Богомолов открыл было рот, чтобы вмешаться, поставить Гайдай, так сказать, на место, но, взглянув на Самосуда, промолчал.
А Сергей Алексеевич снял очки, протер, надел, провел взглядом по строю, по оживившимся лицам и вернулся к Тане.
— Ну, ты меня поставила в тупик… — Он рассмеялся своим сухим, трескучим смехом — ему сделалось невесть почему радостно, отлегло от сердца.
— Каюсь, я усомнился в вас, ребята! И прошу меня простить, да, да… бывает и на старуху проруха. Вот так… Вот и все!..
Он махнул рукой, повернулся и пошел назад…
А когда его не стало видно за деревьями, Богомолов обратился к строю:
— Всем взять на заметку! Кто в бою расстроит Сергея Алексеевича, поведет себя не как должно, тому я не позавидую.
— Правильно! — сказала Таня Гайдай. — Сергея Алексеевича грех расстраивать.
— Всем ясно? Разойдись! — скомандовал Богомолов.
А шум боя в стороне города опять резко, скачком, усилился — опять взревели автоматы, послышалось глухое клацанье мин. Но что это означало: новую атаку врага или нашу контратаку, понять было невозможно — ни связные, ни разведчики еще не возвратились…
Держаться в развалинах Дома учителя не имело уже смысла. И, после того как немцы, пытавшиеся проникнуть в сад, были отброшены, Веретенников решил воспользоваться затишьем и отходить к ополченцам, на большак. Он побежал во двор — надо было собрать людей, — и за ним, смахивая пальцем кровь с бровей, пошел, спотыкаясь, на перевязку Осенка. Федерико задержался немного у дренажной канавки, чтобы забрать у убитого партизанского связного его пистолет и патроны.
На поясе у связного висел кривой охотничий нож в кожаных ножнах, Федерико отцепил и его — нож тоже пригодился бы в бою. Потом поднял с земли беличью ушанку связного, откатившуюся в сторону, и накрыл ею немолодое, в крупных оспинах лицо. Что еще он мог сделать для товарища, с которым судьба свела его в бою на несколько минут, — он даже не знал его имени.
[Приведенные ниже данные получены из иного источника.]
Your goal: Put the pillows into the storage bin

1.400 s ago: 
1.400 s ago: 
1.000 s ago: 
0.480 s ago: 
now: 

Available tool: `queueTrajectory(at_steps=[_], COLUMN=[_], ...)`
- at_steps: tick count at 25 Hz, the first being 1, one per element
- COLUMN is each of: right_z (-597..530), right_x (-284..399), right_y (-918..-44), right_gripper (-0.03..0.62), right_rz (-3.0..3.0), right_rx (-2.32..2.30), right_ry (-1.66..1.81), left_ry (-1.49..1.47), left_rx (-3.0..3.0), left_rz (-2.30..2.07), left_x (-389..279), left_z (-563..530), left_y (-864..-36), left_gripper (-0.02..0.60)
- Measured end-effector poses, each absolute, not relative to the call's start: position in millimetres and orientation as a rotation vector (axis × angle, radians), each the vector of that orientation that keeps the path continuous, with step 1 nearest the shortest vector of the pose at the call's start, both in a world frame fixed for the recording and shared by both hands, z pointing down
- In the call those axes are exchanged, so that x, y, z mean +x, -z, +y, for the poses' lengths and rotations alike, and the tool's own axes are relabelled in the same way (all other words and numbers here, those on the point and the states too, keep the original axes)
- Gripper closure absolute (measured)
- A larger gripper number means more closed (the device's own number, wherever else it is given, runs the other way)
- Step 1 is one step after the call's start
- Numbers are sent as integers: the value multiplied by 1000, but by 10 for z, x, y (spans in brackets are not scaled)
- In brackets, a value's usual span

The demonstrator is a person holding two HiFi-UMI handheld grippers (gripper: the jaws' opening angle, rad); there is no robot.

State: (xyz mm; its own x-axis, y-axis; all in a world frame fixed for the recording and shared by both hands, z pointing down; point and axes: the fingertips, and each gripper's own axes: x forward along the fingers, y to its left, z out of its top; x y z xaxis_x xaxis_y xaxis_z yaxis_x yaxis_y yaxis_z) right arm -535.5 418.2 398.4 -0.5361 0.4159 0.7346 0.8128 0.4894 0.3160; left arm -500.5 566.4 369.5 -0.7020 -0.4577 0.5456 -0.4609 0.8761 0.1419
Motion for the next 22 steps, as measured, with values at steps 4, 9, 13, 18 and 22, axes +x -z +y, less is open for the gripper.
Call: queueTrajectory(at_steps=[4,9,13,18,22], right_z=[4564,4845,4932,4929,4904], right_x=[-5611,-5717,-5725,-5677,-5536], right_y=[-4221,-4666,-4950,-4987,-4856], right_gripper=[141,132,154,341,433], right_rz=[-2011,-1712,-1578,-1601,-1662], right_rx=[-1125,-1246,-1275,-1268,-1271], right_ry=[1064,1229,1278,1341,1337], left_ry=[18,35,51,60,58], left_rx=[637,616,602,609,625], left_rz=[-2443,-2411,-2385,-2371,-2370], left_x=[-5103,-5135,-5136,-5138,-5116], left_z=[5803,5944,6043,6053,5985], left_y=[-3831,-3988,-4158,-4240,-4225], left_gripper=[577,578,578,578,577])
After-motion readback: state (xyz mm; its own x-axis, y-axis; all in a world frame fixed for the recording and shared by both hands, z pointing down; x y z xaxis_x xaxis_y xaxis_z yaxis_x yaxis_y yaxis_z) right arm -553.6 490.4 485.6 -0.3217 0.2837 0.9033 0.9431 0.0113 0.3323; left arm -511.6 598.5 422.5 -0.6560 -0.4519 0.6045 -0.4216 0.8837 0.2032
И он еще постоял, опять заслышав шум в кустах по ту сторону забора: не возвращались ли немцы? Но это оказалась собачонка — серенькая, на коротких лапах, и вся такая пушисто-мохнатая, что и глаз ее не было видно, только черный нос торчал из шерсти. Протиснувшись в щель забора, она перепрыгнула через канавку и, тихо скуля, подошла, виляя длинным туловищем.
— Chien… — проговорил Федерико неуверенно, точно вспоминая, как называется это животное, — petit chien[34].
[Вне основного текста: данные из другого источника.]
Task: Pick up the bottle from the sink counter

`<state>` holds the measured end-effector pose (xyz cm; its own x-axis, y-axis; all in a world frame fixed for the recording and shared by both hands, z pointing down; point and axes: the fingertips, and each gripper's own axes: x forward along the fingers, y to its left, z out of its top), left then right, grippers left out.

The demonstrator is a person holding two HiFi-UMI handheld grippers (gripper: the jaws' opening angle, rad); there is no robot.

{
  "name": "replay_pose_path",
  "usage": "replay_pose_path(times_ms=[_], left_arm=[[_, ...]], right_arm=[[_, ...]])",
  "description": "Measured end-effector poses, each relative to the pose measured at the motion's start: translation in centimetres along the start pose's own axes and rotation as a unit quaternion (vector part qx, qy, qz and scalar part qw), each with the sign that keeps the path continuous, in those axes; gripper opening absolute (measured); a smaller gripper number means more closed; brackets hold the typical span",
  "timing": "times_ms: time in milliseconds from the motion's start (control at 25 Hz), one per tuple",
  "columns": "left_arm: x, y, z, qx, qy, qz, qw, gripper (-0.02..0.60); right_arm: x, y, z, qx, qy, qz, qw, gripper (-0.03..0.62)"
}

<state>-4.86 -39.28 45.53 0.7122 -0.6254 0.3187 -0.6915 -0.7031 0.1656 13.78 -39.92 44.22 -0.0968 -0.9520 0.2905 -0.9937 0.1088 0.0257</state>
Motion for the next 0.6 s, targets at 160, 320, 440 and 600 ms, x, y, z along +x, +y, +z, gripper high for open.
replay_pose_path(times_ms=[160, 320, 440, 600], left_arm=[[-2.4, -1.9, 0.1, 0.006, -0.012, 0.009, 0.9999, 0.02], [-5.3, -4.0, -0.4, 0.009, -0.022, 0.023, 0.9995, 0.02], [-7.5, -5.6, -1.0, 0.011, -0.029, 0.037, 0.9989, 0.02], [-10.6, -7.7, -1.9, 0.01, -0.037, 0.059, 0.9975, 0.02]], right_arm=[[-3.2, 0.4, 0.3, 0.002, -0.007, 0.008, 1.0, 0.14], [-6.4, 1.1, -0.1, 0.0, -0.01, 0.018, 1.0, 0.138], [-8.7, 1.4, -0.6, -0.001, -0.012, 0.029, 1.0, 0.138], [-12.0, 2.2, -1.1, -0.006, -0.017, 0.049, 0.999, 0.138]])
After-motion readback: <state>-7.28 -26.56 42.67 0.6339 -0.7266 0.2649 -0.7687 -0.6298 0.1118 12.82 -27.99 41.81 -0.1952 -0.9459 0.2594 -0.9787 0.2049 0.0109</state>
Она ткнулась носом в его сапог, и Федерико стал ее гладить — в ответ на ее доверие… Спохватившись, он выпрямился и быстро пошел разыскивать Лену: им всем надо было уходить в отряд к старому «профессоре» — здесь они свое дело сделали.
Лену он увидел еще издали — ее канареечно-желтый распахнутый плащик реял в саду между яблоневыми стволами, она бежала к нему. И незнакомое, словно бы семейное чувство согрело Федерико. Добежав, Лена по инерции повалилась ему на грудь, и он судорожно ее обнял, поражаясь, что это она, именно она очутилась вдруг в его руках, еще помнивших усилие, с которым он только что удерживал трясущийся автомат. Все, что смутно воображалось Федерико как высшее напряжение человеческой близости, искренности, преданности — вещей как бы из нездешнего мира, — обрело сейчас свой облик — облик веснушчатой девчонки с пальчиками, измазанными йодом и кровью.
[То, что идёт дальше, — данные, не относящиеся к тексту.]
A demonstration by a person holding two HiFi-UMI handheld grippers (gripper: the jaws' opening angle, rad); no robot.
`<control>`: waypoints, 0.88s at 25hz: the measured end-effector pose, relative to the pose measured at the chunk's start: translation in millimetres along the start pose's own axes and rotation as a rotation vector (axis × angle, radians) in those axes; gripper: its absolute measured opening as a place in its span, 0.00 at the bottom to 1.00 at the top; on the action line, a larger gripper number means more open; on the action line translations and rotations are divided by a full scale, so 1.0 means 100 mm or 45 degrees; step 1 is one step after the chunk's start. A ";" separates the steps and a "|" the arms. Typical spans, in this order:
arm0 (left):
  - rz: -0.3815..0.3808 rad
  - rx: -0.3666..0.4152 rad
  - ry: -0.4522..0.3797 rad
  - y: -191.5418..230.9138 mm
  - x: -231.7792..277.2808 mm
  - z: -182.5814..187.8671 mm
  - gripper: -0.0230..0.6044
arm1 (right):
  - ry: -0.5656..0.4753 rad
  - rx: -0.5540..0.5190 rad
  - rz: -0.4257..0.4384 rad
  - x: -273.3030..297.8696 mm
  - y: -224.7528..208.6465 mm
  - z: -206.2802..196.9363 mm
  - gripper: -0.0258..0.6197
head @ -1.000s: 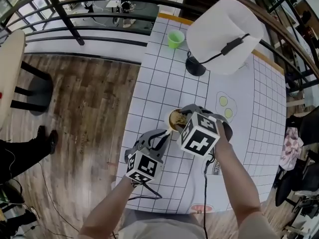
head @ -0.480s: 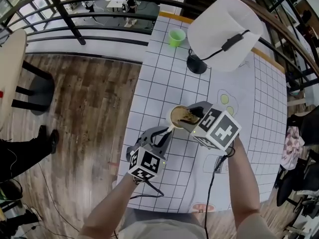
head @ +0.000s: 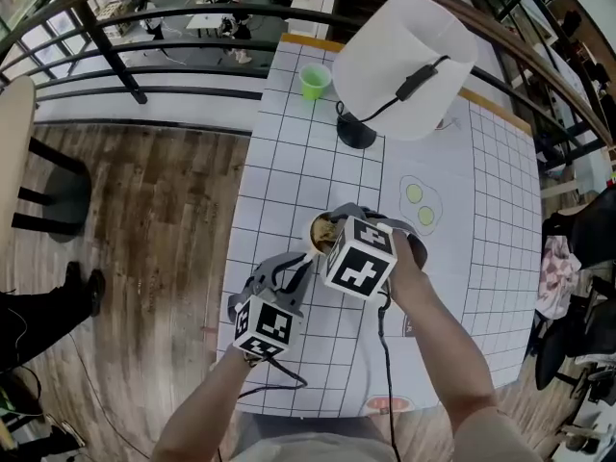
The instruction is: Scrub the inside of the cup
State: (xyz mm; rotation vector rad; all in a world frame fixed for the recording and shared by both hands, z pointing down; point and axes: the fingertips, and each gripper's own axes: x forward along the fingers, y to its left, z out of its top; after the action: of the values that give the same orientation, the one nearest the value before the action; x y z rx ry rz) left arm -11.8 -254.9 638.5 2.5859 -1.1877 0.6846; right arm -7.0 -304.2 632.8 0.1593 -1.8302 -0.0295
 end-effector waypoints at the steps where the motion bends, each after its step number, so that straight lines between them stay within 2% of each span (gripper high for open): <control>1: 0.003 0.010 0.005 0.02 0.01 0.01 0.12 | -0.004 0.040 0.033 0.00 0.00 -0.01 0.24; 6: 0.003 0.009 0.048 0.10 0.06 0.01 0.12 | -0.112 0.300 0.221 -0.03 0.00 -0.02 0.24; 9: 0.001 0.020 0.062 0.11 0.07 0.01 0.12 | -0.235 0.403 0.259 -0.09 0.00 -0.02 0.24; 15: 0.023 0.054 0.066 0.18 0.10 0.01 0.12 | -0.484 0.584 0.194 -0.27 -0.04 -0.04 0.24; 19: 0.036 0.038 0.107 0.18 0.10 -0.01 0.12 | -0.682 0.733 0.156 -0.52 -0.09 0.00 0.24; 22: -0.006 0.015 0.157 0.11 0.11 -0.02 0.12 | -0.749 0.744 0.037 -0.72 -0.09 -0.01 0.24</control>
State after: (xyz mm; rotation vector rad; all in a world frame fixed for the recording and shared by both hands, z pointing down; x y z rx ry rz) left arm -14.6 -267.9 645.9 2.5144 -1.1424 0.8395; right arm 12.7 -304.2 562.5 0.5825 -2.3839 0.5336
Первые ее слова сказались по-русски:
— Федерико! Добрый мой!..
Он не понял, Лена повторила по-французски, и Федерико опять не понял — вот чего он не сказал бы о себе! По его счету, он уложил с утра что-то около десятка этих гитлеровских гренадеров, не считая тех, что орали по-грачиному за забором… Нет, он вовсе не был добрым и не собирался им быть!
— Я добрый?! — он почти оскорбился. — Ну эти скоты, которых я… не сказали бы. Они ничего уже не скажут.
— Добрый, самый добрый! — повторяла Лена.
И вправду он представлялся ей сейчас воплощением рыцарственного великодушия. Здесь, у порога ее дома, на чужой земле, он, ее Федерико, сражался за всех, за своих и за чужих, он и языка не знал тех людей, которых защищал. И разве не высшей добротой были его сила, его умение, его храбрость?!